Guantánamo

Omar Khadr now back in Canada from Guantánamo

 

The Toronto-born man who got to Guantánamo as a teenager left the base for his native Canada before dawn Saturday under a 2010 plea deal.

crosenberg@miamiherald.com

The nation’s Public Safety Minister, Vic Toews, took months to decide whether Khadr was entitled to repatriation.

“I am satisfied the Correctional Service of Canada can administer Omar Khadr’s sentence in a manner which recognizes the serious nature of the crimes that he has committed and ensure the safety of Canadians is protected during incarceration,” Toews said in a statement.

Defense lawyers had asked that he get special protections at whichever Canadian prison was chosen because of his notoriety.

In his plea agreement, Khadr also admitted to planting landmines in Afghanistan meant to shred invading allied forces. Once captured, and interrogated, he directed U.S. troops back to their location to safely disarm them.

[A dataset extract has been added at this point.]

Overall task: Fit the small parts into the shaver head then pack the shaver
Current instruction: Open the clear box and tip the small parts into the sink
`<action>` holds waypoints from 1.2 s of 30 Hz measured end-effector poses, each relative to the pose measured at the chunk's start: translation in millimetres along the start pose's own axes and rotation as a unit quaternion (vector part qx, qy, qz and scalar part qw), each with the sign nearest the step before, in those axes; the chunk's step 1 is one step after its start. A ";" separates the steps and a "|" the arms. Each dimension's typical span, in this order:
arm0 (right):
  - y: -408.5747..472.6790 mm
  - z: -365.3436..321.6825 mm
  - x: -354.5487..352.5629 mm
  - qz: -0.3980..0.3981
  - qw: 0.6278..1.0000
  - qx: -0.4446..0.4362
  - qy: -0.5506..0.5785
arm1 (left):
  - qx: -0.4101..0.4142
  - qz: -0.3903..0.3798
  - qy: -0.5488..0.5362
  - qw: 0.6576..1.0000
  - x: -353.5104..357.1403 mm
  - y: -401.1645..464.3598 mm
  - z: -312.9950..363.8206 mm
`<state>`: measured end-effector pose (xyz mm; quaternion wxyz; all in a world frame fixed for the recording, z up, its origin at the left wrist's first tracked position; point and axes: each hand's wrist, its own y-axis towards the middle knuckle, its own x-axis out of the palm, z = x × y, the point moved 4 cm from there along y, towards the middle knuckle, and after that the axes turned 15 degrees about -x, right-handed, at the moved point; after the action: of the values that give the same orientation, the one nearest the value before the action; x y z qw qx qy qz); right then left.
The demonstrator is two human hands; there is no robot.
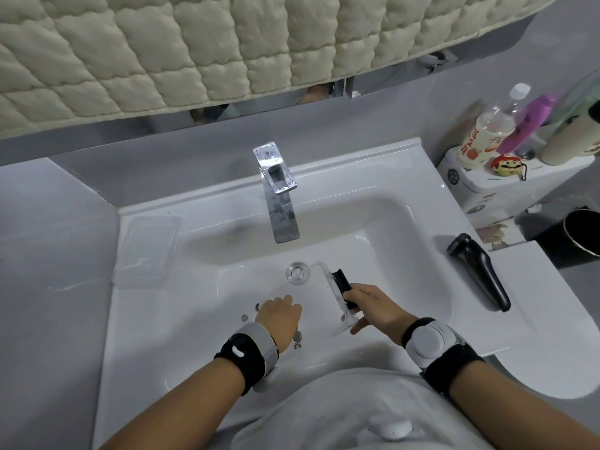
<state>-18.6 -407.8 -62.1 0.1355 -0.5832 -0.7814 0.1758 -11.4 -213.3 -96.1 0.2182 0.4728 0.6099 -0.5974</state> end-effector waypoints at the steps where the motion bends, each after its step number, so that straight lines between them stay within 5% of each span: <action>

Testimony at pre-trial hearings showed U.S. interrogators saw the 15-year-old as a human intelligence treasure trove because as a child his family had spent time with the family of Osama bin Laden in Afghanistan. His father, Ahmed Said killed in Pakistan in 2003, was seen in Canada as a high-level al Qaida functionary who moved his family to Pakistan and Afghanistan in the years before the Sept. 11, 2001, attacks.

One of Omar Khadr’s elder brothers, Abdurahman, also spent a short time in Guantánamo as an informant but never saw his kid brother there. Abdurahman is now free in Toronto.

With Saturday’s transfer, the Pentagon now has 166 captives at Guantánamo.

The youngest is now believed to be a Yemeni named Hassan bin Attash, whose leaked detention records indicate he was born in Yemen in 1985. He’s the younger brother of former CIA captive Walid bin Attash, an alleged al Qaida lieutenant now at Guantánamo facing charges in the Sept. 11 death penalty case.

The Khadr transfer could break a logjam in efforts to get other captives to plead guilty. Defense lawyers have characterized the Obama administration’s inability to get Khadr back to Canada as an obstacle to negotiations with other alleged al Qaida foot soldiers whose testimony might be useful at the Guantánamo war court.

Amnesty International USA used the occasion of the transfer to urge President Barack Obama to close the detention center. “Khadr’s tragic story underscores why Guantánamo should close — not tomorrow, but today,” Amnesty Executive Director Suzanne Nossel said in a statement.

“Given the Obama administration’s glacial pace towards closing the U.S. controlled detention center, little and late though it is,” she added, “today’s news represents progress.”